Image-Recognition Technology May Not Be as Secure as We Think -- Journal Report

By Parmy Olson

Last year, engineers at ZeroFOX, a security startup, noticed something odd about a fake social-media profile they'd found of a well-known public figure. Its profile photo had tiny white dots across the face, like a dusting of digital snow. The company's engineers weren't certain, but it looked like the dots were placed to trick a content filter, the kind used by social networks like Facebook to flag celebrity imitations.

They believed the photo was an example of a new kind of digital camouflage, sometimes called an adversarial attack, in which a picture is altered in ways that leave it looking normal to the human eye but cause an image-recognition system to misclassify the image.

Such tricks could pose a security risk in the global rush among businesses and governments to use image-recognition technology. In addition to its use in social-network filters, image-recognition software shows up in security systems, self-driving cars, and many other places, and tricks like this underscore the challenge of keeping such systems from being fooled or gamed.

One senior technology executive says groups of online attackers have been launching "probing attacks" on the content filters of social-media companies. Those companies have ramped up their efforts to eliminate banned content -- everything from child pornography and terrorist messages to fake profiles -- with expanded content filters.

"There's a bunch of work on attacking AI algorithms, changing a few pixels," the executive says. "There have been groups trying to use these attacks on some of the large social-media companies in the U.S."

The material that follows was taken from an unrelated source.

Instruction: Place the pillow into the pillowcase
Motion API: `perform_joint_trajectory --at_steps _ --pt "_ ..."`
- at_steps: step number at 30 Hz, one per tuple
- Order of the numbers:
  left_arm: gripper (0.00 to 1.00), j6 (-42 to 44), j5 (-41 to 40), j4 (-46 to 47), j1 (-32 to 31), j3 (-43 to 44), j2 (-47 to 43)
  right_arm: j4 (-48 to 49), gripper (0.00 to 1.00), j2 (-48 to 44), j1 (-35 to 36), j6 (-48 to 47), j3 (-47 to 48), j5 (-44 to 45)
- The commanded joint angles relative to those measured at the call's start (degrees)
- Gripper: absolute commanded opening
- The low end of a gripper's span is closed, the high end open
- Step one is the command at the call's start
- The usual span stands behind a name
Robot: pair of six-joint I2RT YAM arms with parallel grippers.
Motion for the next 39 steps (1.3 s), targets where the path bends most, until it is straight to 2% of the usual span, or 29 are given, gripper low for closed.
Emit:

A spokesman for Facebook said the company was aware of users trying to trick its image-recognition systems, a technique it refers to internally as "image and video content matching." Such users were often trying to sell banned items like drugs or guns in Facebook groups or on ads, but most approaches were rudimentary, the spokesman said. Some users, for example, tried to bypass filters by using photos of cannabis that looked like fried broccoli; Facebook correctly flagged it. The spokesman said he wasn't aware of more-sophisticated attempts to digitally disguise an image, and emphasized Facebook was mostly blocking fake accounts and spam, while guns, nude pictures and drugs were a minor portion of banned content. "Those are several orders of magnitude smaller," he said.

Facebook struggled to handle another low-tech form of adversarial attack in April, when millions of copies of the live-streamed video of the gunman who killed 51 people in two mosques in Christchurch, New Zealand, kept getting uploaded to the site. Facebook blamed a "core community of bad actors." Their methods were rudimentary and involved slightly editing the videos or filming them and re-uploading new copies, so that Facebook couldn't rely on the digital fingerprint it had assigned the initial video. Facebook also struggled because its image-recognition system for flagging terrorist content had been trained on videos filmed by a third person, not a first-person perspective the gunman had used, the spokesman said.

Facebook has expanded its use of artificial intelligence in recent years. While the company has hired 30,000 human content moderators, it relies primarily on artificial intelligence to flag or remove hate speech, terrorist propaganda and spoofed accounts. Image recognition is one form of artificial intelligence typically used to screen the content that people post, because it can identify things like faces, objects or a type of activity.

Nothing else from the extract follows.